*** Opening Provided data ***
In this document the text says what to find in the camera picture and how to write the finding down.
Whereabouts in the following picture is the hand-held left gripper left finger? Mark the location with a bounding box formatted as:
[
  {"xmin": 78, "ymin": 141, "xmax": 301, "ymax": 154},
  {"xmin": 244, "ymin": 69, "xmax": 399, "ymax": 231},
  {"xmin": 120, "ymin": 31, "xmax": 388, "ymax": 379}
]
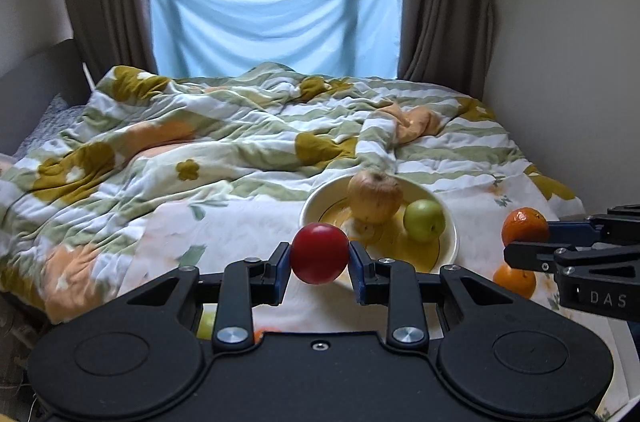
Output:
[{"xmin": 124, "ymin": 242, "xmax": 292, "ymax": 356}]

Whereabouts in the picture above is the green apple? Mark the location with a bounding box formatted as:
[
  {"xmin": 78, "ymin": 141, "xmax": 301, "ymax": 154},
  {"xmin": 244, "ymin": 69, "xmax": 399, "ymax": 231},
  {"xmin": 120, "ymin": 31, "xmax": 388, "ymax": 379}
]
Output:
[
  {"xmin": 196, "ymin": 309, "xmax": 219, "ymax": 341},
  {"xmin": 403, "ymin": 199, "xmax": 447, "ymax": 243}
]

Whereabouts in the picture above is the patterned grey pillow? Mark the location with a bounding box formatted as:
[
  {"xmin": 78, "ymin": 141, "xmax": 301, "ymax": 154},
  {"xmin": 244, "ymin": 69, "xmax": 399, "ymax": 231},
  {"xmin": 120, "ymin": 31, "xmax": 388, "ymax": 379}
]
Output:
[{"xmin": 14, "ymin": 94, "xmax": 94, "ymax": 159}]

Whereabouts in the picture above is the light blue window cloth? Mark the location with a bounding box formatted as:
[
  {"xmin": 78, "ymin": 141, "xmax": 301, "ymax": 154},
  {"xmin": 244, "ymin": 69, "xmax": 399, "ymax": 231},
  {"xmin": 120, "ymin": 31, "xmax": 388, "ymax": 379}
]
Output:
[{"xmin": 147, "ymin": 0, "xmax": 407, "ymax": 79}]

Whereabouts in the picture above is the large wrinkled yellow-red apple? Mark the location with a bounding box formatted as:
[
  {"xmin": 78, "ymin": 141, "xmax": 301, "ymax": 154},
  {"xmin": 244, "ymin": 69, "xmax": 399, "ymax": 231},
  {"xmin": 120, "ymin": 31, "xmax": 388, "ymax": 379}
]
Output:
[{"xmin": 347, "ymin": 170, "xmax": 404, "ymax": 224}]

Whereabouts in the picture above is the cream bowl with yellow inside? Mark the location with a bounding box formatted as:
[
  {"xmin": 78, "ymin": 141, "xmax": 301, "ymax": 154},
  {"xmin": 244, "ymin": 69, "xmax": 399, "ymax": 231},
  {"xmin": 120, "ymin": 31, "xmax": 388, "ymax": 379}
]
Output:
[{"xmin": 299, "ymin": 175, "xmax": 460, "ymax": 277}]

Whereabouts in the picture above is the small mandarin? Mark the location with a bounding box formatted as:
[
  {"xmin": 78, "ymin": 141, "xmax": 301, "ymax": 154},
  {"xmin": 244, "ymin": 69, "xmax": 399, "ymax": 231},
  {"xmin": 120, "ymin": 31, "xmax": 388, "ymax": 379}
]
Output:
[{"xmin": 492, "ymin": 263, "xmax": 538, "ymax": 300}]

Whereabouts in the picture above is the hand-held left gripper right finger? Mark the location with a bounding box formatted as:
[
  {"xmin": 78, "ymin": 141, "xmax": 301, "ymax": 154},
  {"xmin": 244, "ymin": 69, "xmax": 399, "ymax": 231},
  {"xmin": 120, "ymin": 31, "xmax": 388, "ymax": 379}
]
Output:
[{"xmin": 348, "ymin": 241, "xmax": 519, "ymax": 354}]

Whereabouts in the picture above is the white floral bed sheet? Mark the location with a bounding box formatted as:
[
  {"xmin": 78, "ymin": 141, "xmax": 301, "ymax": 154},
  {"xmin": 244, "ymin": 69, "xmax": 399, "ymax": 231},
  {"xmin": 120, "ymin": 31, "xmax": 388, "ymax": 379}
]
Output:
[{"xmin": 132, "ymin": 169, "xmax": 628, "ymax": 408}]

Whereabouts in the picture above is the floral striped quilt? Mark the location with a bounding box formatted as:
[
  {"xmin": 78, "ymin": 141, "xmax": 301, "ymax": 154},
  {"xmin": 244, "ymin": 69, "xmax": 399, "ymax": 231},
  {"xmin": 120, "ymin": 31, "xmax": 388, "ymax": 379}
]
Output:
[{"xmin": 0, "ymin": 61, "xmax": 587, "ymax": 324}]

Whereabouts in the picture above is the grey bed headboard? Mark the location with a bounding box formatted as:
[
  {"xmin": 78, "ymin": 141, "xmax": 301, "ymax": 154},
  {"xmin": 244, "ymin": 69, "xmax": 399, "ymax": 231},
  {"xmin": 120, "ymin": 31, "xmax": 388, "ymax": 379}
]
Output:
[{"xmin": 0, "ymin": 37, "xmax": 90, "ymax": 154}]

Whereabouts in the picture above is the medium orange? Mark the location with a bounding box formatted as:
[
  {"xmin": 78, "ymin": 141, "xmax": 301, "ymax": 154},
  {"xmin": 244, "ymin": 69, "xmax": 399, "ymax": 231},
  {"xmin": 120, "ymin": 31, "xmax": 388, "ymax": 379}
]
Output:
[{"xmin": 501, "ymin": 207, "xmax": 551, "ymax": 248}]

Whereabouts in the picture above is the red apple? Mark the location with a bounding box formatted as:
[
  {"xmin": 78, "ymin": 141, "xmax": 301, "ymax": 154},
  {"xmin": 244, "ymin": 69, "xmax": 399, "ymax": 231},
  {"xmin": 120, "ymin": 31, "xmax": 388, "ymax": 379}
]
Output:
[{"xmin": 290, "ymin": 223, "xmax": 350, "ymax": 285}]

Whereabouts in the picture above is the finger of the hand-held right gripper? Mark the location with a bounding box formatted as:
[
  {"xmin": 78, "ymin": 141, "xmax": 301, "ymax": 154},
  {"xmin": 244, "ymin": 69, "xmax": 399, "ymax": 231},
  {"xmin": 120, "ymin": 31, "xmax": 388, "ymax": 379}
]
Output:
*** Closing Provided data ***
- [Problem description]
The number of lines in the records that include "left" is what is needed, with no other words.

- [Solution]
2